LayerNorm#

Versioned name: LayerNorm-1

Category: Normalization

Short description: Reference

Attributes:

  • keep_stats

    • Description: keep_stats is used to indicate whether to output mean&&var. One typical usage is to pass mean&&var to backwords op.

    • Range of values: False or True

    • Type: bool

    • Default value: True

    • Required: no

  • begin_norm_axis

    • Description: begin_norm_axis is used to indicate which axis to start layer normalization. The normalization is from begin_norm_axis to last dimension. Negative values means indexing from right to left. This op normalizes over the last dimension by default, e.g. C in TNC for 3D and LDNC for 4D.

    • Range of values: [-r, r-1] where r = rank(input)

    • Type: s64

    • Default value: -1

    • Required: no

  • use_affine

    • Description: when set to True, this module has learnable per-element affine parameters.

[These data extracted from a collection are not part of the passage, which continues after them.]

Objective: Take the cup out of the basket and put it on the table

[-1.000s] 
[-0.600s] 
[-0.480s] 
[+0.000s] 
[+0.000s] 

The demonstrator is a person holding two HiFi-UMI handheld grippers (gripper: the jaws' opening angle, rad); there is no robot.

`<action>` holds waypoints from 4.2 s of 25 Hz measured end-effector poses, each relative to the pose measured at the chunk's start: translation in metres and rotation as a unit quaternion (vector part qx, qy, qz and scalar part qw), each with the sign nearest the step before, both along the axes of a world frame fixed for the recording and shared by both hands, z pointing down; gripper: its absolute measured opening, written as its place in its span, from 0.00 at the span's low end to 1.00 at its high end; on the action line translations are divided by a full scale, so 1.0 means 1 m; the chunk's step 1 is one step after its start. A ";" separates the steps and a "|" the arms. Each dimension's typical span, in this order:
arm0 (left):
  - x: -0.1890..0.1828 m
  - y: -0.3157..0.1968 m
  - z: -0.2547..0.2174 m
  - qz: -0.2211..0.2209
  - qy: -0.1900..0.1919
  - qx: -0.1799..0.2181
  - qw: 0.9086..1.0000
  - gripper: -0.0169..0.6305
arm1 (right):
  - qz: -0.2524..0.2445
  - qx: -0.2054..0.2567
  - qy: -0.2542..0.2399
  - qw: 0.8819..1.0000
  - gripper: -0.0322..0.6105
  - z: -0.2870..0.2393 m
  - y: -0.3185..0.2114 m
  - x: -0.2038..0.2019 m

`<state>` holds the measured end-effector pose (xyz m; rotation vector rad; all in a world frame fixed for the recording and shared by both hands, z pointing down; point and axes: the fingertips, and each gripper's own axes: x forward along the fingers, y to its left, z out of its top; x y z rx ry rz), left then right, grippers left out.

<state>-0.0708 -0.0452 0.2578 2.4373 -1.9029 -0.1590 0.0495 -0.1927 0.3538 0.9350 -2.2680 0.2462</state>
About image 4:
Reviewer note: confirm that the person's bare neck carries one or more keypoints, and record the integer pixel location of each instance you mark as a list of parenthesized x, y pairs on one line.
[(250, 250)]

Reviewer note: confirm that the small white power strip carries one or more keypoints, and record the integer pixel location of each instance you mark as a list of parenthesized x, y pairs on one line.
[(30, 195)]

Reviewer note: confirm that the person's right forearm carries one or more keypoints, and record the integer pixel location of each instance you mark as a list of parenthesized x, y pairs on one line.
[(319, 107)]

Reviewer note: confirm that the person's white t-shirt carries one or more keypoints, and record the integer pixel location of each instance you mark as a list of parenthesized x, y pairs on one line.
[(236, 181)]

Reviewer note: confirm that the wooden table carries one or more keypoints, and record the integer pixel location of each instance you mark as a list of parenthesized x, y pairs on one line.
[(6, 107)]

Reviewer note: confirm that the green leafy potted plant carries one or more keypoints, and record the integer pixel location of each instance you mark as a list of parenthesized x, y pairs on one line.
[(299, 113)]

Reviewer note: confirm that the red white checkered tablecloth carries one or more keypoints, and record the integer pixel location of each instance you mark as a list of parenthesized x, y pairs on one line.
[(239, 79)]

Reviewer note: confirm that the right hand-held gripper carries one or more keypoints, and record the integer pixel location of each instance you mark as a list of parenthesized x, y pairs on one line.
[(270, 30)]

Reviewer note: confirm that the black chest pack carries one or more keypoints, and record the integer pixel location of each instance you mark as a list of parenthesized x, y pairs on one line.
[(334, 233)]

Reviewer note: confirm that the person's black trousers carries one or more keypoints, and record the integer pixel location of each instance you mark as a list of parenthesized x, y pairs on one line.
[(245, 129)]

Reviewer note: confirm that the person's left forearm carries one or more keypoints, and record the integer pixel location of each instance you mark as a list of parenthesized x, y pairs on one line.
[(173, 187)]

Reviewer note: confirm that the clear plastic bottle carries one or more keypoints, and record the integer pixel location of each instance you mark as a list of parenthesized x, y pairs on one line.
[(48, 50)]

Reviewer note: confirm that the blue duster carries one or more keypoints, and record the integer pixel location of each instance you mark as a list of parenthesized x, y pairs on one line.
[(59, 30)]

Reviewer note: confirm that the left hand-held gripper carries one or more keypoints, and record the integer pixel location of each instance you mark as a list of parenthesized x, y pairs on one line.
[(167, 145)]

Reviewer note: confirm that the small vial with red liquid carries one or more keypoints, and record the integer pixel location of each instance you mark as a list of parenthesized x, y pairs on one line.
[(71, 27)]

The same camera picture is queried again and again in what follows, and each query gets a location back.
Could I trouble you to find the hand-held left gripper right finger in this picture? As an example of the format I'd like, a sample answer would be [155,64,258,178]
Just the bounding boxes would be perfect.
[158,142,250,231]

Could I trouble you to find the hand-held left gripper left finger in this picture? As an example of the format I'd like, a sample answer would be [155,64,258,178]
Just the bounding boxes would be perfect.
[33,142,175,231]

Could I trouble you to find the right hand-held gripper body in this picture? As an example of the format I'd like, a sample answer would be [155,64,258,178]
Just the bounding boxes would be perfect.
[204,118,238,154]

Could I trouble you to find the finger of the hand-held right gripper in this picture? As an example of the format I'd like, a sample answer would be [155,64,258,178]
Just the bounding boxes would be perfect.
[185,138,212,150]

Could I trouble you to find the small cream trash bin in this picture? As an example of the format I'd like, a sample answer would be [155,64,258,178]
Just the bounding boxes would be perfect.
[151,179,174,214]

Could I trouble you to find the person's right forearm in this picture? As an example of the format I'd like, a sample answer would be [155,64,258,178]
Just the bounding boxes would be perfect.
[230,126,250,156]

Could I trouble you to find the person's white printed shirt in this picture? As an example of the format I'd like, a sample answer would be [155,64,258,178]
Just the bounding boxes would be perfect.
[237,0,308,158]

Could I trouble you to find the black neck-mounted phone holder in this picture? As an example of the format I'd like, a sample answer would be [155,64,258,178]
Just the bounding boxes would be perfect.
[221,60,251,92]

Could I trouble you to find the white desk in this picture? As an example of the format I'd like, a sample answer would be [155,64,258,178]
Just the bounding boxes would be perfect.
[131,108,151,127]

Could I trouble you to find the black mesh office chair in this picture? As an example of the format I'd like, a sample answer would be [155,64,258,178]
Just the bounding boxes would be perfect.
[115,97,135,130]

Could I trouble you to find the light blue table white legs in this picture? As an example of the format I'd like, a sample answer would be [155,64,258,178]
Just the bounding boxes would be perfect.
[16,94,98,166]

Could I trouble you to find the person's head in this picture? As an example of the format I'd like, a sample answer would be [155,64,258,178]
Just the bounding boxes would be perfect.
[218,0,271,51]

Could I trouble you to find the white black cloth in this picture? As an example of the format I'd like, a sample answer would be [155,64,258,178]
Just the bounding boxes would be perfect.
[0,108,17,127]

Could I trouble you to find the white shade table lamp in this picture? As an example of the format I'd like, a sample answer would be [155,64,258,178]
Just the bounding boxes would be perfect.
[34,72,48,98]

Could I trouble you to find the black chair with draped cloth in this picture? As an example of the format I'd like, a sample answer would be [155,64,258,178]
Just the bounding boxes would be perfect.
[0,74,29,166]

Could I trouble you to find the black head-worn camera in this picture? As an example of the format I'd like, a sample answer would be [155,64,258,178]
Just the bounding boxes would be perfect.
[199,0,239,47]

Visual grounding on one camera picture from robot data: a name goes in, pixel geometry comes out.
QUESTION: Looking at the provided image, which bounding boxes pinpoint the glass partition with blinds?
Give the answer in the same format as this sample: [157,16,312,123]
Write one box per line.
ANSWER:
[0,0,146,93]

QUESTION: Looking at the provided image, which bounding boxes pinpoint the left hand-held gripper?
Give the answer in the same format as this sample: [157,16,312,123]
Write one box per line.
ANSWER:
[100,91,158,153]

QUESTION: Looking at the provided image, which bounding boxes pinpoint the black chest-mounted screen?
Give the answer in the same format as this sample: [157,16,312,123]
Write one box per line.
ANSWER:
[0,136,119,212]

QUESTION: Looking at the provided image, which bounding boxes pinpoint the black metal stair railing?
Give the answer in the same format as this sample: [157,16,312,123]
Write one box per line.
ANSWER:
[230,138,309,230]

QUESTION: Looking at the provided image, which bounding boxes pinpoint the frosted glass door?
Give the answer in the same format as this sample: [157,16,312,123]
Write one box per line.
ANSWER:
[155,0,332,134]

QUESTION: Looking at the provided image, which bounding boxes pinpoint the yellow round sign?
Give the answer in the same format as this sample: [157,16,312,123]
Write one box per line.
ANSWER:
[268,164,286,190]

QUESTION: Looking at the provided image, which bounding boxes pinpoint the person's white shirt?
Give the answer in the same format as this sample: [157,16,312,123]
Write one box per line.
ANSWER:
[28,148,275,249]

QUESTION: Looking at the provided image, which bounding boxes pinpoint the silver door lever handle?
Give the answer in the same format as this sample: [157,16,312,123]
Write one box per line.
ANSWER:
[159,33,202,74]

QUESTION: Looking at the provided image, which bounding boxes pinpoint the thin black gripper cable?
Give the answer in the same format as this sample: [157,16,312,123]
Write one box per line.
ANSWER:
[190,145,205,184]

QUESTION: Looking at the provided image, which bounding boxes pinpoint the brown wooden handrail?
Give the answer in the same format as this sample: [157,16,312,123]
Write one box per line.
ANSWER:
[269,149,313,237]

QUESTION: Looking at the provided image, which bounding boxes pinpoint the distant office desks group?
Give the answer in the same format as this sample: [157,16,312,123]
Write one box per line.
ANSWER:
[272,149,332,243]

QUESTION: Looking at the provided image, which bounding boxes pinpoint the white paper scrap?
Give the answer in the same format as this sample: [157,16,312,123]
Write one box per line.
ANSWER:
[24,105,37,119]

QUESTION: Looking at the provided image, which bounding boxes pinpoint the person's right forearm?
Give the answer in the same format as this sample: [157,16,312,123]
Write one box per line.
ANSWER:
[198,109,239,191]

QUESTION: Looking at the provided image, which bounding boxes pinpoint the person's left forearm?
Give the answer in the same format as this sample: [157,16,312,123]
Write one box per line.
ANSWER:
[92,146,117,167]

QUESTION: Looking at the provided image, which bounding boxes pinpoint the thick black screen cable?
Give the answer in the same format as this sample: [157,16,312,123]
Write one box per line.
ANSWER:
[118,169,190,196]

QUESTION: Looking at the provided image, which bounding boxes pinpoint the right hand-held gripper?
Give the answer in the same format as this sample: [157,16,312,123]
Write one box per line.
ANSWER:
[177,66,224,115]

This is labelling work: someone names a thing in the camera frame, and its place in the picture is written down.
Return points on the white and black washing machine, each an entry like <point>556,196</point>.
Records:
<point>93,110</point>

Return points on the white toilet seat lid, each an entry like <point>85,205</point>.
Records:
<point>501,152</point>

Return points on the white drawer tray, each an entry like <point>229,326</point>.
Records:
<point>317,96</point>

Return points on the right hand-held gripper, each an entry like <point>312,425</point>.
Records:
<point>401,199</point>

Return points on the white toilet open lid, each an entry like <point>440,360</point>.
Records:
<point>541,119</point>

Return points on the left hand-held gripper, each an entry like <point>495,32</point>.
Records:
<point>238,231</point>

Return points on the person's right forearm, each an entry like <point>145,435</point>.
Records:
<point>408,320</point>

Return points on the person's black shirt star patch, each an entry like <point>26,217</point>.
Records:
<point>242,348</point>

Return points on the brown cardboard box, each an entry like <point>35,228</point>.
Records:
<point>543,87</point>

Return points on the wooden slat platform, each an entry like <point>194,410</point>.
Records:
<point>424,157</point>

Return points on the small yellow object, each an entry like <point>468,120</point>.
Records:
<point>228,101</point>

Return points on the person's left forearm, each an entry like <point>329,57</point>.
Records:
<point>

    • Range of values: False or True

    • Type: bool

    • Default value: True

    • Required: no

  • epsilon

    • Description: epsilon is a constant to improve numerical stability

    • Range of values: arbitrary positive f32 value

    • Type: f32

    • Default value: 1e-5

    • Required: no

Inputs

  • 1: input - input tensor with data for normalization. Required.

    • Type: T1

  • 2: gamma - gamma scaling for normalized value. A 1D tensor with the same span as input’s channel axis. Required by attribute use_affine. Optional.

    • Type: T2

  • 3: beta - bias added to the scaled normalized value. A 1D tensor with the same span as input’s channel axis.Required by attribute use_affine. Optional.

    • Type: T2

Outputs

  • 1: output The result of normalization. A tensor of the same shape with 1st input tensor. Required.

    • Type: T1

  • 2: mean Output the mean calculated along the given axis. Optional.

    • Type: T2

  • 3: variance Output the std calculated along the given axis. Optional.

    • Type: T2

Types

  • T1: f32, f16, bf16.

  • T2: f32, bf16.

  • Constraints: T2 can be bf16 only when T1 is bf16.